Les regrets du Synpics
Les artistes sont-ils dans l’esprit du ministre plus considérés que les journalistes ? Si les médias du service public (Aps, Rts, Le Soleil) avaient été attaqués, aurait-il la même réaction ? «C’est avec regret que nous apprenons que le ministre de la Communication ne s’est pas déplacé. Il n’a pas daigné faire le déplacement. Ce n’est pas du tout encourageant parce que nous pensons qu’il y a des symboles à préserver dans une République. Un déplacement pour marquer sa solidarité est beaucoup plus symbolique qu’un communiqué de presse. Bien que le ministre de la Communication ait porté la voix du gouvernement par voie de communiqué de presse», a regretté Bamba Kassé, secrétaire général du Synpics, joint hier en début de soirée.
Quid du ministre de l’Intérieur ? Aly Ngouille Ndiaye n’a même pas communiqué sur la question en tant que garant de la sécurité des citoyens.
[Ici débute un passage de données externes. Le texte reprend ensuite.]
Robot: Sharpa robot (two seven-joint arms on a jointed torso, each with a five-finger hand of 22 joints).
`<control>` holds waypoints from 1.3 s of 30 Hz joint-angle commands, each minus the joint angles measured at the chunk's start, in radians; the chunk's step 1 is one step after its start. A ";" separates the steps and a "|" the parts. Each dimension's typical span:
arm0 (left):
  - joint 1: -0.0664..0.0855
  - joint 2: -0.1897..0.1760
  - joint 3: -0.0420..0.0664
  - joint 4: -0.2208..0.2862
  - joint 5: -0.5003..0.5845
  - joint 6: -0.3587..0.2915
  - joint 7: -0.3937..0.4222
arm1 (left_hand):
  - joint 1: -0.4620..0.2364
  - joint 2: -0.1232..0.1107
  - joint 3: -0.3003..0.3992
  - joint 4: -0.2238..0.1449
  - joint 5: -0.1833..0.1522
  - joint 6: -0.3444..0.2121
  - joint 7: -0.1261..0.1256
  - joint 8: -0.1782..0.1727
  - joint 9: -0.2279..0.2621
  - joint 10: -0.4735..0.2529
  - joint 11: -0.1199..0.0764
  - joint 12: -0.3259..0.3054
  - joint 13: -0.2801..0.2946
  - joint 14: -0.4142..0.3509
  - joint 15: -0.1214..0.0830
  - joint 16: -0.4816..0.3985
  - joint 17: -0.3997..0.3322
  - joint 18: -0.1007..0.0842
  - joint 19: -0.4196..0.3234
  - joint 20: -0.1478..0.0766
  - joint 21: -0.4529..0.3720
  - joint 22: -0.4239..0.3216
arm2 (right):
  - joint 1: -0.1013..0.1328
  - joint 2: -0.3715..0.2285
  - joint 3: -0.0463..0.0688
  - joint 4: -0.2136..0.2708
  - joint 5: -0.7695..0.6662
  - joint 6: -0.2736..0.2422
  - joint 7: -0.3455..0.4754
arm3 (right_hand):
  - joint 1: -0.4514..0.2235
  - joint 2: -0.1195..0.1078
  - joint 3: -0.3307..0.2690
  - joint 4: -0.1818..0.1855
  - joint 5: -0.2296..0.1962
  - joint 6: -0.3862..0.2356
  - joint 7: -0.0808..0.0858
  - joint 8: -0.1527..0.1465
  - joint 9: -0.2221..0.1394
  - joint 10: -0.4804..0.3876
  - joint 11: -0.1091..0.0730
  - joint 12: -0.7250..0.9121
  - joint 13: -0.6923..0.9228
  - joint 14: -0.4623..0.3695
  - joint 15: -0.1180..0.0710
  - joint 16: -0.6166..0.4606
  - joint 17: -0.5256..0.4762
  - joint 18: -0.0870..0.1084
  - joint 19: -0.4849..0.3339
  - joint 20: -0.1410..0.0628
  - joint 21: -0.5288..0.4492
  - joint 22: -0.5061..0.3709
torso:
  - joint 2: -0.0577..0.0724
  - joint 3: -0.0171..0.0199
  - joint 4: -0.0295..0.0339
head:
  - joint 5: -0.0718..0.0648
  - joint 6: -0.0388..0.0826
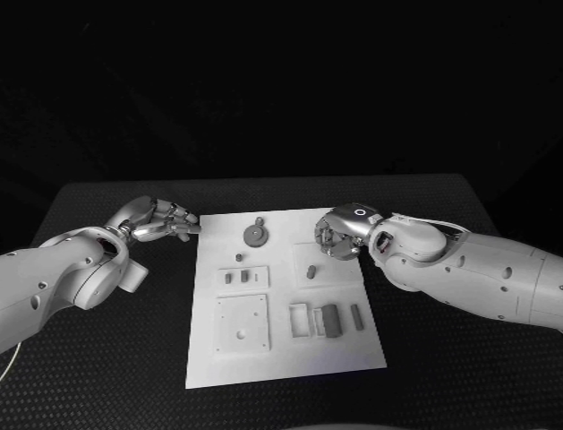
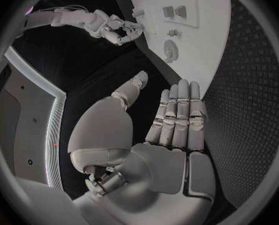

Pourtant dans les affaires Ndengler et Sandaga récemment, le ministre de l’Intérieur s’est transporté sur les lieux pour épauler son collègue de l’Urbanisme, Abdou Karim Fofana. En France, référence en termes de gouvernance au Sénégal, le ministre de l’Intérieur se déplace au moindre incident. (Attentats, attaque de Charlie Hebdo, incendie Notre Dame, mouvement des Gilets Jaunes…). «On n’a ni vu ni entendu le ministre de l’Intérieur, c’est aussi regrettable. Je l’ai informé personnellement sur cette affaire. On s’attendait à ce qu’il se déplace même s’il n’est pas le ministre de tutelle. Il faut lui concéder ça. Cet incident a été géré par les forces de sécurité avec professionnalisme. Mais ç’aurait été encourageant pour la presse d’entendre une vague d’indignations de la part des autorités de ce pays», souligne Bamba Kassé.
En Conseil des ministres mercredi dernier, le président de la République a «condamné la recrudescence des actes de vandalisme dont les auteurs doivent être sanctionnés de façon exemplaire conformément à la loi». Mais le Secrétaire général du Synpics n’est pas trop convaincu par cette allusion de Macky Sall. «J’espérais une petite phrase dans le communiqué du Conseil des ministres pour condamner ce qui s’est passé. Quand on défend la liberté d’expression sur le plan international, il faut aussi le faire dans son propre pays», a estimé M. Kassé. La conclusion à tirer de l’attitude du gouvernement est que les journalistes doivent prendre leurs responsabilités, selon le patron du Synpics. «Le personnel politique ne se prononce pas souvent sur les questions de principe. Ils (les hommes politiques) font peut-être des calculs électoraux. Se prononcer sur certaines questions de principe, c’est marquer son adhésion à certaines valeurs. Ne pas le faire, c’est encourager en silence la recrudescence de ces actes. C’est aux journalistes de savoir qu’ils ne comptent pas assez pour certaines franges de la société», conclut Bamba Kassé.